In realtà la risposta ancora non c’è stata, visto che il tribunale per il momento ha considerato la richiesta inammissibile per non aver citato Maurizio Cattelan, presunto autore: e questo perché nella sentenza il tribunale parigino sembra aver dato peso alla paternità sia dell’idea che delle scelte di regia, ovvero a chi ha preso

decisioni riguardanti il dispositivo scenico per il posizionamento di queste effigi (scelta dell’edificio e dimensioni delle stanze che ospitano un certo carattere, direzione dello sguardo, illuminazione, persino distruzione di una finestra o di un parquet da realizzare).
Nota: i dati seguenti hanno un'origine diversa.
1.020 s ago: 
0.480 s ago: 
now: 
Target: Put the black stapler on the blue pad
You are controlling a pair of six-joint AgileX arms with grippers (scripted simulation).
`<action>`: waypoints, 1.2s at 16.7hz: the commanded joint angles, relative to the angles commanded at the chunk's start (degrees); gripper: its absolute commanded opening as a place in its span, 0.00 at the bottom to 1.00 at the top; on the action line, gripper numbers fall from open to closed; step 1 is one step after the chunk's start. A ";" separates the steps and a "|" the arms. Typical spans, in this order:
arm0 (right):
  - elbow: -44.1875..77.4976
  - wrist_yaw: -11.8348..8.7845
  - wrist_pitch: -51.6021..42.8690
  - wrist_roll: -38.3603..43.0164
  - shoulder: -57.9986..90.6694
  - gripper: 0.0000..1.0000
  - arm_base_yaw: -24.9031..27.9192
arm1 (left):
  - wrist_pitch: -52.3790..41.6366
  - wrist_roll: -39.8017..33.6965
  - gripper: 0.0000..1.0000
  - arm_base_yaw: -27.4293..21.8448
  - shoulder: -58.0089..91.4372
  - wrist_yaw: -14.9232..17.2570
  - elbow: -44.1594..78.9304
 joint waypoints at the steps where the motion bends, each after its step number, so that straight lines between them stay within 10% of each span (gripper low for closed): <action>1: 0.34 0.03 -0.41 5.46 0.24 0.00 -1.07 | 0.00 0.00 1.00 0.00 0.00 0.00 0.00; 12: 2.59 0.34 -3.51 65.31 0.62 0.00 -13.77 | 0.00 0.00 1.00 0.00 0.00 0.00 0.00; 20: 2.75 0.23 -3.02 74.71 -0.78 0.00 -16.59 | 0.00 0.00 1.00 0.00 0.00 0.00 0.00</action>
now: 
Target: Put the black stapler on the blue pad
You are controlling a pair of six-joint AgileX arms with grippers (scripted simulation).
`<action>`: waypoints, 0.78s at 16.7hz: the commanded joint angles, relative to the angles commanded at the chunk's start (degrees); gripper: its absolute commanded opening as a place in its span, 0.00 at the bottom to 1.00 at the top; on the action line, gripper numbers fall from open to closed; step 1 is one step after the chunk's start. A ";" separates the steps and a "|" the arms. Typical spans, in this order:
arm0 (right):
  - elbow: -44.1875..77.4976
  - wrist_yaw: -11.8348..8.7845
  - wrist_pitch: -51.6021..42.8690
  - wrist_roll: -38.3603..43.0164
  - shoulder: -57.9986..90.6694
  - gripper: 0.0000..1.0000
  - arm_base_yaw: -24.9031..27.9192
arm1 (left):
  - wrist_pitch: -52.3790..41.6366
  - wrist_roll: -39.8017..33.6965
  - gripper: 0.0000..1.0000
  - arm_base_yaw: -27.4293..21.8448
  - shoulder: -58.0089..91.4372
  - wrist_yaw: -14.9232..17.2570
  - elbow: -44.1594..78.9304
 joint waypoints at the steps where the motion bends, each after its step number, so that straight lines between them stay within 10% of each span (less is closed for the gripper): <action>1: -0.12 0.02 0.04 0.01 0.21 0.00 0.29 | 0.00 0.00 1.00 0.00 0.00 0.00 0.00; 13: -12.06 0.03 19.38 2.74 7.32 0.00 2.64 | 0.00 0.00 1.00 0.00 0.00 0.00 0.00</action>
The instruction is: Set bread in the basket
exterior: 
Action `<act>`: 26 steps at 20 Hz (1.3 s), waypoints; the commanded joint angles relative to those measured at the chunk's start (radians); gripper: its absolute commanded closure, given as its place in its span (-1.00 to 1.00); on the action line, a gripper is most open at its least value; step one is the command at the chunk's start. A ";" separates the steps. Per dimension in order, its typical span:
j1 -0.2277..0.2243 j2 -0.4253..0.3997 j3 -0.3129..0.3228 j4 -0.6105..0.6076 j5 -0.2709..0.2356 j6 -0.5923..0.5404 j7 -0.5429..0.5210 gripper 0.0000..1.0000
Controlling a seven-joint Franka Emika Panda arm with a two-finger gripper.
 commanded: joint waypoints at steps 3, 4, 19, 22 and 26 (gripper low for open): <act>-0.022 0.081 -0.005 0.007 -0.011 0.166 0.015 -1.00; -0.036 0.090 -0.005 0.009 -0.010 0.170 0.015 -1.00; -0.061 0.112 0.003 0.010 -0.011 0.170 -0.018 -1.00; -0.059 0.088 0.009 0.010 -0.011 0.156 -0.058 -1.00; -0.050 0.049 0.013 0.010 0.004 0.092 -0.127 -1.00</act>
La sentenza può essere letta qui.

Il rapporto di lavoro tra Druet e Cattelan si fece teso quando lo scultore francese aumentò i costi per i restauri delle opere di Cattelan a cifre che Perrotin [il gallerista francese committente delle opere “incriminate”] considerava «esorbitanti». Le parti cessarono di lavorare insieme e Cattelan commissionò ad altri artigiani la realizzazione delle sue statue, tra cui una ulteriore versione de «La Nona Ora».

Ovviamente il caso è stato seguito da vicino anche da tutti quegli artisti che si affidano ad artigiani e più in generale a collaboratori per la realizzazione delle proprie opere. Questo, ad esempio, è un terzo articolo dedicato al caso.

L’avvocato del gallerista committente ha sottolineato nello specifico come proteggere la proprietà intellettuale di un artista sia in particolar modo necessario in tutti quei casi di “arte concettuale“, ovvero quando l’artista immagina un formato, un “modello” facilmente riproducibile, senza necessariamente fabbricare gli oggetti che lo compongono.